• **Requirement**
Pictures are to be left out; every line from the one with "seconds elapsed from" through the end of the data must be transcribed exactly.

━━━━━━━━━━━━━━━━━━━━━━━━━━━━━━

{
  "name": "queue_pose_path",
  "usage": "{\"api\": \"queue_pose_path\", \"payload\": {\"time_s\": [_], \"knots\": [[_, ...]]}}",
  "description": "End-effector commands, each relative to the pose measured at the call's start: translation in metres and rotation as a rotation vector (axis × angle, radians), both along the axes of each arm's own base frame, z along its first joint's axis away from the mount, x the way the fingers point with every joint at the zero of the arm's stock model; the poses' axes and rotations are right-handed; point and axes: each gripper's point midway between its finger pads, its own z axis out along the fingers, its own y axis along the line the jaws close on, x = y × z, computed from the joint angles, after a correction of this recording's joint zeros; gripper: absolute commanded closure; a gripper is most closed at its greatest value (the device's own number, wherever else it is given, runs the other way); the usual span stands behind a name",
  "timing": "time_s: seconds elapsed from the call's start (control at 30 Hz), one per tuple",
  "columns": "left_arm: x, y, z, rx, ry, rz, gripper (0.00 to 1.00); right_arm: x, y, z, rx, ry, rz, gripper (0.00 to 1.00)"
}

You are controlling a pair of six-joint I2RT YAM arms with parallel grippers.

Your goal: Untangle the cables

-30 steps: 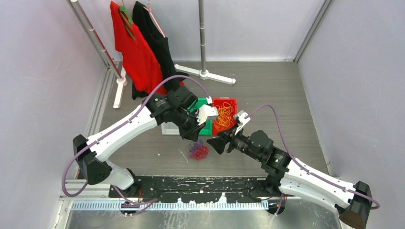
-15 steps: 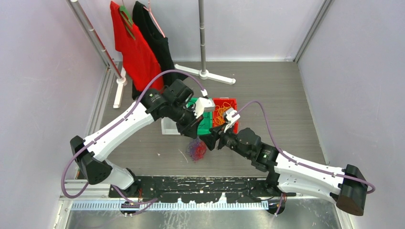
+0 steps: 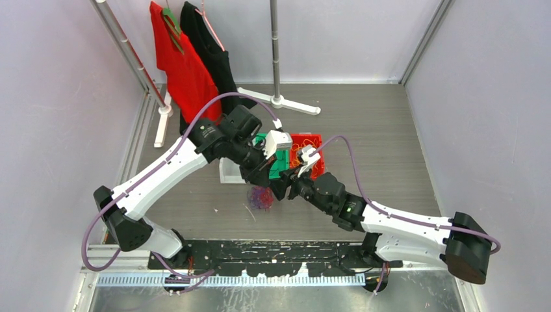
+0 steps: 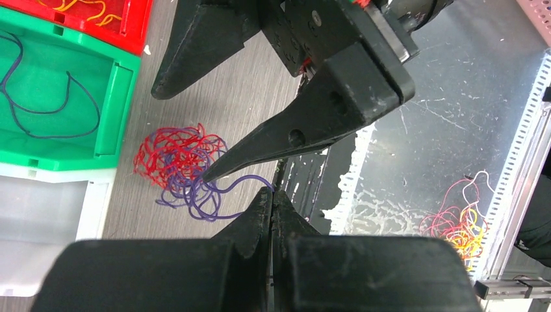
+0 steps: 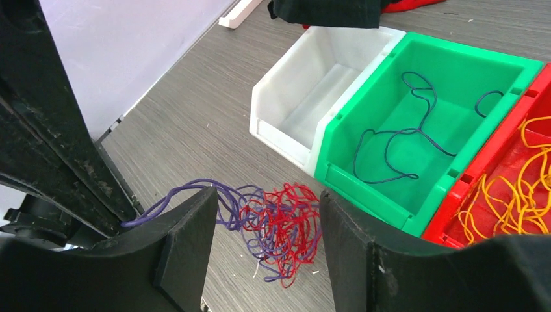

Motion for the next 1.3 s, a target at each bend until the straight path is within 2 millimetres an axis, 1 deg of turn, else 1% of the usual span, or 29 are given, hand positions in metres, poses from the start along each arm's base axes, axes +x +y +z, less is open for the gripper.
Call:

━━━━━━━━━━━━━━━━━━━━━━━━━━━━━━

• **Solution to this problem**
  "timing": "time_s: seconds elapsed from the call's start (control at 30 Hz), one per tuple",
  "columns": "left_arm: x, y, z, rx, ry, rz, gripper (0.00 to 1.00); right_arm: x, y, z, rx, ry, rz, gripper (0.00 to 1.00)"
}

You are controlling a pair of six-joint I2RT YAM arms with parallel grippers.

Your goal: Untangle the cables

-30 steps: 
-15 steps: 
+0 steps: 
+0 steps: 
+0 steps: 

Motion for the next 1.3 s, a target at each bend until the straight path is within 2 millimetres an axis, 1 deg of turn, else 1% of the usual span, or 29 are given, hand positions in metres, poses from the start along each arm's base axes, axes +x +y +z, less is open for the gripper.
Call:

What appears above is the complete answer.